WHAT IS NEEDED - Range to reproduce from the entries below: the line with "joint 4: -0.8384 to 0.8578", the line with "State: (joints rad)", and every line in between. Give them exactly and give nothing else.
———
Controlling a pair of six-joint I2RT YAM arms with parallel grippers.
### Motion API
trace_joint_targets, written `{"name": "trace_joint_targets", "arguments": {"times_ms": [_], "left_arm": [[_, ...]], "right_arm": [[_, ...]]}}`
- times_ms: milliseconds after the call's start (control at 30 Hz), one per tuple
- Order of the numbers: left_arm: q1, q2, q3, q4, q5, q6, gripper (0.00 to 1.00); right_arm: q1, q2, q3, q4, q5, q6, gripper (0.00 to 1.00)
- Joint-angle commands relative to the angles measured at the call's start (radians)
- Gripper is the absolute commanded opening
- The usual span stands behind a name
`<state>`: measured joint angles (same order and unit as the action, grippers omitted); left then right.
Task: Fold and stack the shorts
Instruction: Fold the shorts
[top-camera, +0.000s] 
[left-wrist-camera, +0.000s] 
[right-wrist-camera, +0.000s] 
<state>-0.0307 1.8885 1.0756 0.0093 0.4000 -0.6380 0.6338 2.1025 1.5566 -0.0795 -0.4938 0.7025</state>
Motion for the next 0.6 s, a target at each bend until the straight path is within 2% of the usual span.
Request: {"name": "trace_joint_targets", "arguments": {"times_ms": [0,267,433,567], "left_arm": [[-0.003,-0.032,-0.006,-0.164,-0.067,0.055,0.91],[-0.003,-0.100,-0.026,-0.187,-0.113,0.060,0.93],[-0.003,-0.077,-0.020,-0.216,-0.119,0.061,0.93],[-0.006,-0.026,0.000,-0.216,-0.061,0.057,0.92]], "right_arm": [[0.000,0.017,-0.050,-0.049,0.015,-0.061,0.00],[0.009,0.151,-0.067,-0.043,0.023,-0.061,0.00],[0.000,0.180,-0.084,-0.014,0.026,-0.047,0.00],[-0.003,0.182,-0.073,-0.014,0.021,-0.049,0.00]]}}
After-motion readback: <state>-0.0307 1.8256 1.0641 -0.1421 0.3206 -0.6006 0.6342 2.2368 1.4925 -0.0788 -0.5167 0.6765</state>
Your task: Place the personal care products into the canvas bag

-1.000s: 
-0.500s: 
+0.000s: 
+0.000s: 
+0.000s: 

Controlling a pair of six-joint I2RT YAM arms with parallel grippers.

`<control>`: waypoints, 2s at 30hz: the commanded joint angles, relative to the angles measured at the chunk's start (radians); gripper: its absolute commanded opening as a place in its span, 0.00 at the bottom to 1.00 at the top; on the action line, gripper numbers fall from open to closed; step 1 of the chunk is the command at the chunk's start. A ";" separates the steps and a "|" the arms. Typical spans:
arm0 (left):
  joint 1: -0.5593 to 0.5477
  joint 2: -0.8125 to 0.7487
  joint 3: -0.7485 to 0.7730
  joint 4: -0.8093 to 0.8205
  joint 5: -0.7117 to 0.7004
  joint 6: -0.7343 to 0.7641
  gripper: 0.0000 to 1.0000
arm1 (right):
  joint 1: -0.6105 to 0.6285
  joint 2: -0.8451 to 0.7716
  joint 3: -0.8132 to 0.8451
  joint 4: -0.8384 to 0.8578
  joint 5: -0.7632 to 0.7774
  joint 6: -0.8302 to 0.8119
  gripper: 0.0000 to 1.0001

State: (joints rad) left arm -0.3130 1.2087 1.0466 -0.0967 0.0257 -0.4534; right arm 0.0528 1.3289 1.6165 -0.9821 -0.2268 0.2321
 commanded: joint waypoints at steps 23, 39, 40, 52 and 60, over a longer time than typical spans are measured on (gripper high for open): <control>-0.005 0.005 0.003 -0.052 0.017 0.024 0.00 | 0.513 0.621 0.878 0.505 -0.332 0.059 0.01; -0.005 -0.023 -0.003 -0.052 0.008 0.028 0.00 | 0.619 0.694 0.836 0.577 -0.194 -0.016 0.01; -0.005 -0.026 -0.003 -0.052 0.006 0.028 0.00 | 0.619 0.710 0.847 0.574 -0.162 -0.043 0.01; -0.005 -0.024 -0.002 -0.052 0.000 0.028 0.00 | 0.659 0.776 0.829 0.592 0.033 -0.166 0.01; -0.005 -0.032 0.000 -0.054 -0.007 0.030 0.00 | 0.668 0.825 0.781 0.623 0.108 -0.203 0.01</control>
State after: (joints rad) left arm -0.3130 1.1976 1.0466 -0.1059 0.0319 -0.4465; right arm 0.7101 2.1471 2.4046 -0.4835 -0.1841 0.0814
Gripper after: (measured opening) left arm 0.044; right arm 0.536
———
ANSWER BELOW -
  joint 4: -0.8384 to 0.8578
  joint 5: -0.7632 to 0.7774
  joint 6: -0.8302 to 0.8119
  gripper: 0.0000 to 1.0001

State: (joints rad) left arm -0.3130 1.2087 1.0466 -0.0967 0.0257 -0.4534; right arm 0.0528 1.3289 1.6165 -0.9821 -0.2268 0.2321

This exercise requires no additional output.